• Problem description: Output the listing exactly, without its pictures.
--- Dataset section Enclosed Below ---
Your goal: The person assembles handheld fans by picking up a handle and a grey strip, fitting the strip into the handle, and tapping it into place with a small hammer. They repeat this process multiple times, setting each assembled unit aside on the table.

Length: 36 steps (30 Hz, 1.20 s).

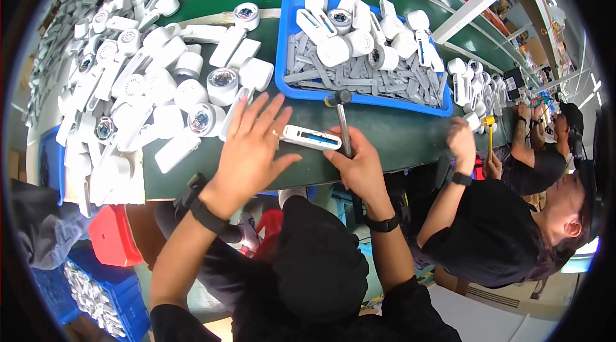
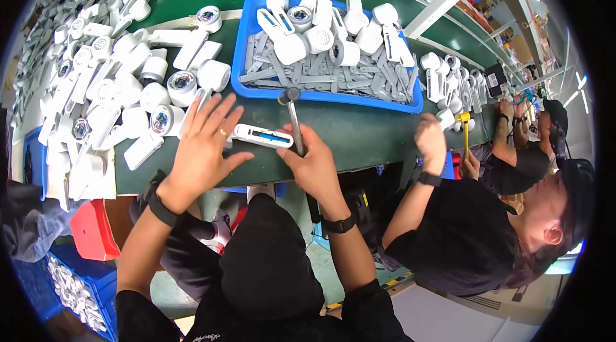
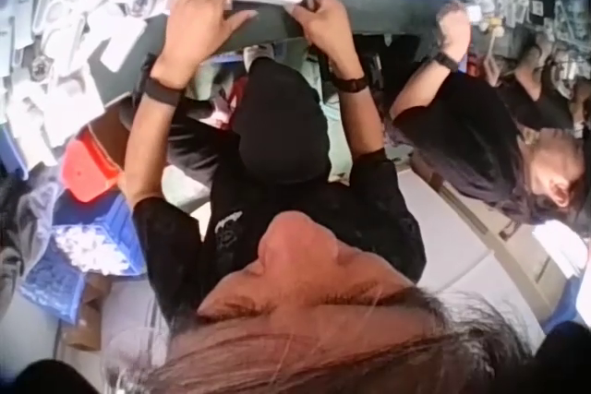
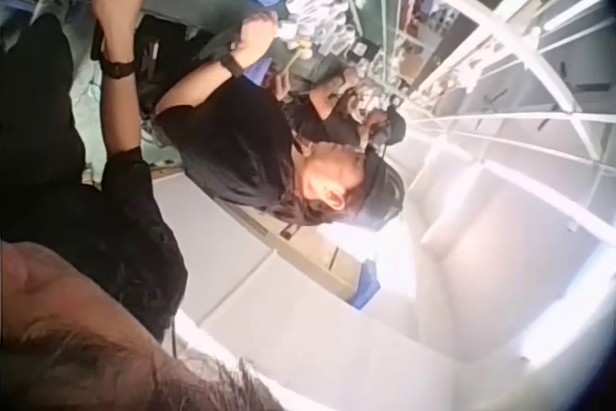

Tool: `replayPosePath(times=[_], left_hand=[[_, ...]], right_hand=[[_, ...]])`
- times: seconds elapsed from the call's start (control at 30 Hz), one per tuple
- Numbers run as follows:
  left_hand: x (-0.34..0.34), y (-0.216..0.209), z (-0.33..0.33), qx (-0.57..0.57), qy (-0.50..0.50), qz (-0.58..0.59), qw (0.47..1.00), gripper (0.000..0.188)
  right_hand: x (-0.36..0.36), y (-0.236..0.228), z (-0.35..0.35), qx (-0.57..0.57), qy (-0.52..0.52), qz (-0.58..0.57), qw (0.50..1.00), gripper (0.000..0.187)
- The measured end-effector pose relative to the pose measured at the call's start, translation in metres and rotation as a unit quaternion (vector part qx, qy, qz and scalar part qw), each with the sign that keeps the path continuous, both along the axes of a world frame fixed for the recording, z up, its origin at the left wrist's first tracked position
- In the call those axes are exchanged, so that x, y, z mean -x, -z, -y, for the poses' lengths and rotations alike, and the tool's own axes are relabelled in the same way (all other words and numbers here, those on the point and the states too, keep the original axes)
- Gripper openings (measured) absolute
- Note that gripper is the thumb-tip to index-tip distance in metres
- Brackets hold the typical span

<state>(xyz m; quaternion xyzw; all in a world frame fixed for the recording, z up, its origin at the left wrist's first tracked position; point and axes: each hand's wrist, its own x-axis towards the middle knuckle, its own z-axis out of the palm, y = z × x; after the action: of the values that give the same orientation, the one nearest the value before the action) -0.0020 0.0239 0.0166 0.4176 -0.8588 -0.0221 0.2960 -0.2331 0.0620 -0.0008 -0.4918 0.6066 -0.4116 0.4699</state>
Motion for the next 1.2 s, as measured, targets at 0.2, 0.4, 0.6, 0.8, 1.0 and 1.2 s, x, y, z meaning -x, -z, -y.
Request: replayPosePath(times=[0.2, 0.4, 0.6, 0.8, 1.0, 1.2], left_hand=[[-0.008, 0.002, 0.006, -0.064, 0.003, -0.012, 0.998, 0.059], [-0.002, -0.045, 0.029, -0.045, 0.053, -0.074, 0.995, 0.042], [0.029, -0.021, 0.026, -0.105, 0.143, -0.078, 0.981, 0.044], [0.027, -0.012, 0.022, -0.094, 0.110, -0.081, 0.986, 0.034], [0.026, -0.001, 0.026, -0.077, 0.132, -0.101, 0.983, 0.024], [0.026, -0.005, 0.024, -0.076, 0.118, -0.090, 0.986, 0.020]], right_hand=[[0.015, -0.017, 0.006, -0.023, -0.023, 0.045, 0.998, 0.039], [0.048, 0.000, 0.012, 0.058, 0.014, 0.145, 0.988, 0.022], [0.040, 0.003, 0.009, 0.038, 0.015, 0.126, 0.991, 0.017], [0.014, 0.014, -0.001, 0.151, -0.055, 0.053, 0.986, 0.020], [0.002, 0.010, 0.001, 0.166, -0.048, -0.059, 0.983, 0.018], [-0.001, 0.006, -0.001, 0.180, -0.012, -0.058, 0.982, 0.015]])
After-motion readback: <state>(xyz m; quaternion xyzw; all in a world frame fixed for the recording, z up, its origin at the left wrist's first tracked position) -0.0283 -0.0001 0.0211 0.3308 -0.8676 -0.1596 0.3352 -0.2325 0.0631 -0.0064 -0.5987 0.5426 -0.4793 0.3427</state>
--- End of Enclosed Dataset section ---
• The answer:
Your goal: The person assembles handheld fans by picking up a handle and a grey strip, fitting the strip into the handle, and tapping it into place with a small hammer. They repeat this process multiple times, setting each assembled unit aside on the table.

Length: 36 steps (30 Hz, 1.20 s).


Tool: `replayPosePath(times=[_], left_hand=[[_, ...]], right_hand=[[_, ...]])`
- times: seconds elapsed from the call's start (control at 30 Hz), one per tuple
- Numbers run as follows:
  left_hand: x (-0.34..0.34), y (-0.216..0.209), z (-0.33..0.33), qx (-0.57..0.57), qy (-0.50..0.50), qz (-0.58..0.59), qw (0.47..1.00), gripper (0.000..0.188)
  right_hand: x (-0.36..0.36), y (-0.236..0.228), z (-0.35..0.35), qx (-0.57..0.57), qy (-0.52..0.52), qz (-0.58..0.57), qw (0.50..1.00), gripper (0.000..0.187)
- The measured end-effector pose relative to the pose measured at the call's start, translation in metres and rotation as a unit quaternion (vector part qx, qy, qz and scalar part qw), each with the sign that keeps the path continuous, both along the axes of a world frame fixed for the recording, z up, its origin at the left wrist's first tracked position
- In the call those axes are exchanged, so that x, y, z mean -x, -z, -y, for the poses' lengths and rotations alike, and the tool's own axes are relabelled in the same way (all other words and numbers here, those on the point and the states too, keep the original axes)
- Gripper openings (measured) absolute
- Note that gripper is the thumb-tip to index-tip distance in metres
- Brackets hold the typical span

<state>(xyz m; quaternion xyzw; all in a world frame fixed for the recording, z up, its origin at the left wrist's first tracked position; point and axes: each hand's wrist, its own x-axis towards the middle knuckle, its own z-axis out of the palm, y = z × x; after the action: of the values that give the same orientation, the one nearest the value before the action) -0.0020 0.0239 0.0166 0.4176 -0.8588 -0.0221 0.2960 -0.2331 0.0620 -0.0008 -0.4918 0.6066 -0.4116 0.4699</state>
Motion for the next 1.2 s, as measured, targets at 0.2, 0.4, 0.6, 0.8, 1.0 and 1.2 s, x, y, z meaning -x, -z, -y.
Request: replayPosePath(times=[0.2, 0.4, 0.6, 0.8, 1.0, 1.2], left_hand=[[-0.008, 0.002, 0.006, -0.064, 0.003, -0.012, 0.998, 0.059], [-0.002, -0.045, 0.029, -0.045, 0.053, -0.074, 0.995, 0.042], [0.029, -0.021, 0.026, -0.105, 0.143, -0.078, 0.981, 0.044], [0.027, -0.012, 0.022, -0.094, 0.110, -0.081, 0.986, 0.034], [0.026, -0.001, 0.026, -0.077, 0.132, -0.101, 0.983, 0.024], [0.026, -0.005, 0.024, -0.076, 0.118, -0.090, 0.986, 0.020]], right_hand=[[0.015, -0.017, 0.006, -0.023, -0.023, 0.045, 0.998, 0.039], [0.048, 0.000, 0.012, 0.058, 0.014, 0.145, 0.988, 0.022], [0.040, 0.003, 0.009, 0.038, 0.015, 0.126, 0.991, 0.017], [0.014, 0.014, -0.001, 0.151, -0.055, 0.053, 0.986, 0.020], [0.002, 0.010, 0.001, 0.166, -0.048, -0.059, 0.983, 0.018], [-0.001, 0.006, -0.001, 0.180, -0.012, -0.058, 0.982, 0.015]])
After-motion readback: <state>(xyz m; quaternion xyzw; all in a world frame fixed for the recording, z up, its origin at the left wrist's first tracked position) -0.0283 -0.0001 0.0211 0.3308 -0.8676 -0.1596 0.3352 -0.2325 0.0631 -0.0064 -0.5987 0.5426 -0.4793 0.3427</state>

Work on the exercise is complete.